Svetlana Katok
Russian–American mathematician From Wikipedia, the free encyclopedia
Svetlana Katok (born May 1, 1947)[1] is a Russian-American mathematician and a professor of mathematics at Pennsylvania State University.[2]
Education and career
Katok grew up in Moscow, and earned a master's degree from Moscow State University in 1969; however, due to the anti-Semitic and anti-intelligentsia policies of the time, she was denied admission to the doctoral program there and instead worked for several years in the area of early and secondary mathematical education.[2] She immigrated to the US in 1978,[2] and earned her doctorate from the University of Maryland, College Park in 1983 under the supervision of Don Zagier.[2][3] She joined the Pennsylvania State University faculty in 1990.[2]

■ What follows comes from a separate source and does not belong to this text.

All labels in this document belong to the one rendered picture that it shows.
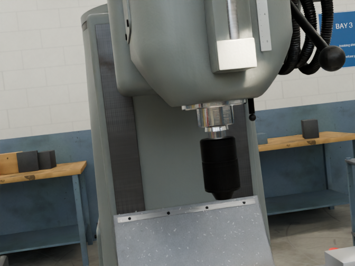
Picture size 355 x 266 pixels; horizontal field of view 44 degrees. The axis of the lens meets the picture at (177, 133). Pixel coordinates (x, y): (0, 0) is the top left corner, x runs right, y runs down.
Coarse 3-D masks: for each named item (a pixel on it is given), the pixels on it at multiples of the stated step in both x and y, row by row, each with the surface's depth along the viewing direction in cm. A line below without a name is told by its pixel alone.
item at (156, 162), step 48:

Katok founded the Electronic Research Announcements of the American Mathematical Society in 1995; it was renamed in 2007 to the Electronic Research Announcements in Mathematical Sciences, and she remains its managing editor.[4]
Katok was an American Mathematical Society (AMS) Council member at large.[5]
Books
Katok is the author of:
- Fuchsian Groups, Chicago Lectures in Mathematics, University of Chicago Press, 1992.[6] Russian edition, Faktorial Press, Moscow, 2002.
- p-adic Analysis Compared with Real, Student Mathematical Library, vol. 37, American Math. Soc., 2007.[7] Russian edition, MCCME Press, Moscow, 2004.
Additionally, she coedited the book MASS Selecta: Teaching and learning advanced undergraduate mathematics (American Math. Soc., 2003).[8]
Awards and honors
Katok was the 2004 Emmy Noether Lecturer of the Association for Women in Mathematics.[2] In 2012 she and her husband, mathematician Anatole Katok, both became fellows of the American Mathematical Society.[9]